La jeune fille les fit entrer dans sa maison. Ils s’assirent dans une pièce longue où elle apporta de quoi préparer du thé à la menthe, et du pain tout chaud. Elle dit, « Moi, je m’appelle Miel, et le nom de mon père est Fidèle – à vrai dire, son nom signifie ‘Celui qui désire le mieux pour tous’. Sur le mur se trouvait l’image d’un berger. Il portait un agneau dans les bras, et d’autres agneaux l’entouraient. « Qui est ce berger ? » demanda Tazouite. Miel fixa son regard sur elle avant de dire, « Celui-là, c’est le Bon Berger. Il prend soin de ses agneaux…tout comme notre Sauveur prend soin de nous. » « Que veux-tu dire par ton ‘Sauveur’ ? » demanda Tazouite, perplexe. La fille sourit et dit, « Un sauveur, c’est quelqu’un qui vient en aide si l’on est en danger. Si quelqu’un est tombé dans une fosse profonde, il l’en tirera avant qu’il ne meure de faim. S’il est tombé dans la rivière, il l’en fera sortir avant qu’il ne soit emporté. »

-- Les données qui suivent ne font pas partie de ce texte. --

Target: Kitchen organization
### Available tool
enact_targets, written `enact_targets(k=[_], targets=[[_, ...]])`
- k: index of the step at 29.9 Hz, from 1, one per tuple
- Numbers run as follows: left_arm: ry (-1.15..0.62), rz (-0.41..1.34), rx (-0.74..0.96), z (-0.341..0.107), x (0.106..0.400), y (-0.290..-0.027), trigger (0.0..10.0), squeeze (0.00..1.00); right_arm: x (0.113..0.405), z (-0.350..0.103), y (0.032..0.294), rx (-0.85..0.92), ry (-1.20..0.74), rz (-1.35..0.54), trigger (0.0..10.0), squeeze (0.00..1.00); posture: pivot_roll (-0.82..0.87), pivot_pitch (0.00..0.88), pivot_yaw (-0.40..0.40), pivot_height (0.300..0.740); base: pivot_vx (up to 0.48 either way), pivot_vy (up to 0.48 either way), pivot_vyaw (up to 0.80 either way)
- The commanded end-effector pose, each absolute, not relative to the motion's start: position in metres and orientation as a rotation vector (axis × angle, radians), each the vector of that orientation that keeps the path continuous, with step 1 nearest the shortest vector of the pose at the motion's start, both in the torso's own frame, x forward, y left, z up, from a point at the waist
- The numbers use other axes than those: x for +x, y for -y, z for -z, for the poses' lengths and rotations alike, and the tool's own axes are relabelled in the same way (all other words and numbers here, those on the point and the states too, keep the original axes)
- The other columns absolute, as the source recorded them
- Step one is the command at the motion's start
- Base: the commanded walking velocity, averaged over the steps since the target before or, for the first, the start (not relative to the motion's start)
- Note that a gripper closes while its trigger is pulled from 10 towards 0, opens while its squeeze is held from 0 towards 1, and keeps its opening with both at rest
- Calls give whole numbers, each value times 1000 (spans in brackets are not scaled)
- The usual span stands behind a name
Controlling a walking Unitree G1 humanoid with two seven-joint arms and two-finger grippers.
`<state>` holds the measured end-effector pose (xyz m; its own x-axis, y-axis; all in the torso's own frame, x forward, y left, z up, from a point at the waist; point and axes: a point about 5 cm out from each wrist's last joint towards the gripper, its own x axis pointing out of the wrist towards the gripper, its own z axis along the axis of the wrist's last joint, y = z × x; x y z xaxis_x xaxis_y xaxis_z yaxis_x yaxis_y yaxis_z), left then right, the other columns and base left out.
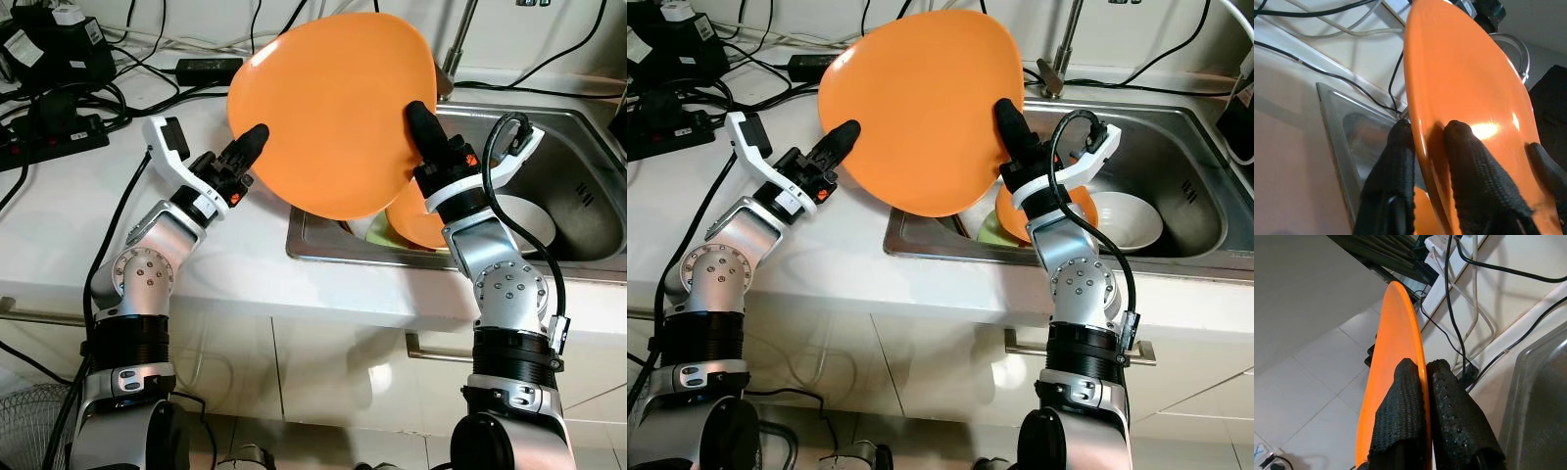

« Parlez-nous de ce berger, votre Sauveur, » dit Tazouite. « Eh bien, le berger, c’est celui qui entre par la porte dans l’enclos des brebis, » répliqua Miel. « Les brebis obéissent à sa voix et il appelle celles qui lui appartiennent, chacune par son nom. Il les mène dehors, et ses brebis le suivent parce qu’elles reconnaissent sa voix. Il a dit lui-même, ‘Je suis le Bon Berger. Le Bon Berger donne sa vie pour les brebis. Je ne suis pas comme celui qui ne travaille que pour l’argent, et qui s’enfuit lorsque survient le loup, parce que les brebis ne lui appartiennent pas. Je suis le Bon Berger et je suis prêt à mourir pour elles. Je possède d’autres brebis qui ne viennent pas à cet enclos et je dois les rassembler, elles aussi. Elles obéiront à ma voix, et il y aura un seul berger et un seul troupeau.’ » Miel leva la tête pour regarder l’image. « Un jour, » enchaîna-t-elle, il a demandé aux gens, ‘Que ferait n’importe qui d’entre vous s’il possédait cent brebis et que l’une d’elles se soit égarée ? Est-ce qu’il ne laisserait pas les autres pour aller chercher celle qui s’était égarée ? Et lorsqu’il l’aurait trouvée, il la prendrait dans ses bras et la porterait sur ses épaules jusqu’à ce qu’il l’ait ramenée saine et sauve chez lui. Ensuite il convoquerait ses voisins, en disant : ‘Venez, célébrez avec moi ; j’ai retrouvé ma brebis perdue !’ »

Tazouite était plongée dans la réflexion. « Ça, c’est vraiment un bon berger, » lança-t-elle. « Il se soucie réellement de ses brebis ! Il est même parti à la recherche de l’agneau qui s’est égaré. » « Il veille sur eux nuit et jour, » ajouta Amsiggel, « et il est prêt à se sacrifier, jusqu’à la mort, pour qu’il ne leur survienne aucun mal. » « Voilà exactement ce que fait notre Sauveur, » poursuivit Miel. « Il appelle chacun de nous par notre nom et part à la recherche de celui qui est perdu. Il a sacrifié tout ce qu’il possédait pour notre compte, afin de nous ramener sains et saufs à l’enclos. C’est pour cela que nous l’appelons notre Sauveur. » Ils se turent, tout en réfléchissant à ce que Miel leur avait raconté. Puis elle dit, « Venez, que je vous montre où vous allez coucher. Nous pouvons continuer à parler demain matin. »

Lorsqu’ils se réveillèrent le lendemain matin, il y avait de nombreux enfants qui jouaient et riaient ensemble dans la cour au milieu de la maison. Le menuisier rentra avec du thé à la menthe et un bol de bouillie pour chacun d’eux. Amsiggel lui dit, « Monsieur Fidèle, c’est merveilleux ! Je n’ai jamais vu d’enfants pareils. Ils ne se battent, ni se disputent, ni ne s’insultent les uns les autres, et je ne les ai pas entendus prononcer la moindre parole grossière ! » Le menuisier sourit et dit, « O Seigneur Dieu, ta louange remplit les cieux, de la langue d’enfants et de nourrissons. Tu es en haut, au dessus de tous ceux qui se disputent etqui se battent. » Puis il leur demanda d’où ils étaient venus et où ils souhaitaient aller. Ils lui parlèrent des personnes qu’ils avaient rencontrées pendant leur voyage et ils rapportèrent les paroles du bûcheron, de l’ermite, de la vieille femme dans la forêt, du nomade, du voleur et du forgeron. « Chacun de ces gens, » expliqua Amsiggel, « se fait des soucis au sujet de plusieurs choses qu’ils n’arrivent pas à comprendre. »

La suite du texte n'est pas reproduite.